Addressing section 1118, the court considered whether the statute’s notice-and-cure requirements apply only when an insurer invokes a common law failure-to-cooperate defense or whether they also apply when an insurer contends that the insured failed to satisfy an express condition precedent to coverage. The insurers argued that the policies’ requirement that Wenzell provide medical records and authorizations necessary to evaluate his claim constituted such a condition precedent.
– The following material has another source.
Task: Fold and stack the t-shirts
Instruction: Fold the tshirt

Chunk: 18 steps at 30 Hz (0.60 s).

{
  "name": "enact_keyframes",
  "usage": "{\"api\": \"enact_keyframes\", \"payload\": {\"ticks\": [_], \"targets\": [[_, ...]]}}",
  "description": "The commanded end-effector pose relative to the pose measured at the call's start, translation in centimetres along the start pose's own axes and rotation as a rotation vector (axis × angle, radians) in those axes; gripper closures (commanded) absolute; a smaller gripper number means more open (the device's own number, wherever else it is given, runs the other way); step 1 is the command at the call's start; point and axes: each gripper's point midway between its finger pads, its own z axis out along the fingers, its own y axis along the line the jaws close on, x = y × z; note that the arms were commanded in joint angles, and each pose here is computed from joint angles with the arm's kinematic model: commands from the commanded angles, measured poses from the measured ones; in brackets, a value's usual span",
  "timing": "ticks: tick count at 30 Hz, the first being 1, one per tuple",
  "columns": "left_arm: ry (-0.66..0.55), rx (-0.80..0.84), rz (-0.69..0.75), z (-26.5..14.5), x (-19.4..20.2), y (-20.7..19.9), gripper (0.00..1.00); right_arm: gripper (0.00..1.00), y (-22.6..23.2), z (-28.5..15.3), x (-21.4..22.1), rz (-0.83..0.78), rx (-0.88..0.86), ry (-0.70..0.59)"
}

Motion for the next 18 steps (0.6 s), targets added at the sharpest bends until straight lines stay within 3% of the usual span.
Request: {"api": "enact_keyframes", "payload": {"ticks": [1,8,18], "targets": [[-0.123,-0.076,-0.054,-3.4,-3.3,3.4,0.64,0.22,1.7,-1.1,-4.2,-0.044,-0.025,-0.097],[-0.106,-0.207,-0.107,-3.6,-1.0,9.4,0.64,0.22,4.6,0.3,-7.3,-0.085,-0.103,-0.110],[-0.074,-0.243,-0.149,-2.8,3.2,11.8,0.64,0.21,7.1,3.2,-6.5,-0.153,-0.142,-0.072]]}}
The court concluded that section 1118 did not abrogate the longstanding distinction between an insured’s general duty to cooperate and an insured’s contractual obligation to satisfy specific conditions precedent. Noting that the statute does not define the term “cooperate” and finding that term ambiguous, the court found no clear indication in either statutory text or legislative history that the General Assembly intended to eliminate that distinction. Accordingly, the court held that section 1118 applies only to common law failure to cooperate defenses and does not apply when an insurer relies on an insured’s failure to satisfy a specifically enumerated condition precedent to coverage. The court further concluded that the policies’ requirement that Wenzell provide medical records and authorizations constituted such a condition precedent. Because Wenzell failed to provide adequate medical releases, the insurers were entitled to rely on that defense without complying with section 1118’s notice-and-cure procedures.

The court also addressed what it means for underlying insurance to be “exhausted” in the context of excess UIM coverage. Observing that Colorado had not previously adopted a definitive exhaustion standard in that setting, the court rejected a strict payment-limits approach under which excess coverage could not be implicated until the underlying insurer actually paid its policy limits. Instead, the court adopted an “undisputed-damages” approach, under which excess UIM coverage may be triggered when an insured’s undisputed damages exceed the limits of the underlying policy.

Applying that standard, however, the court concluded that Wenzell could not establish exhaustion on the record before it because the extent of his accident-related damages remained disputed because the medical records needed to apportion costs from the 2017 accident had not been provided. Because Wenzell could not establish entitlement to benefits under the undisputed-damages approach, the court held that his claims for bad faith delay or denial of benefits against USAA failed as a matter of law.

Justice Berkenkotter dissented from that portion of the opinion addressing section 1118. She argued that the majority’s interpretation was inconsistent with both the statute’s text and legislative purpose. According to the dissent, distinguishing between general cooperation obligations and specific conditions precedent would allow insurers to avoid the statute’s notice-and-cure requirements simply by drafting increasingly detailed policy conditions.

Comments

The significance of the decision lies in the court’s reaffirmation of the common law distinction between cooperation obligations and conditions precedent. By holding that section 1118 applies only to common law failure to cooperate defenses, the court avoided an interpretation that would have extended the statute’s notice-and-cure requirements to defenses based on the insured’s failure to satisfy express conditions precedent to coverage.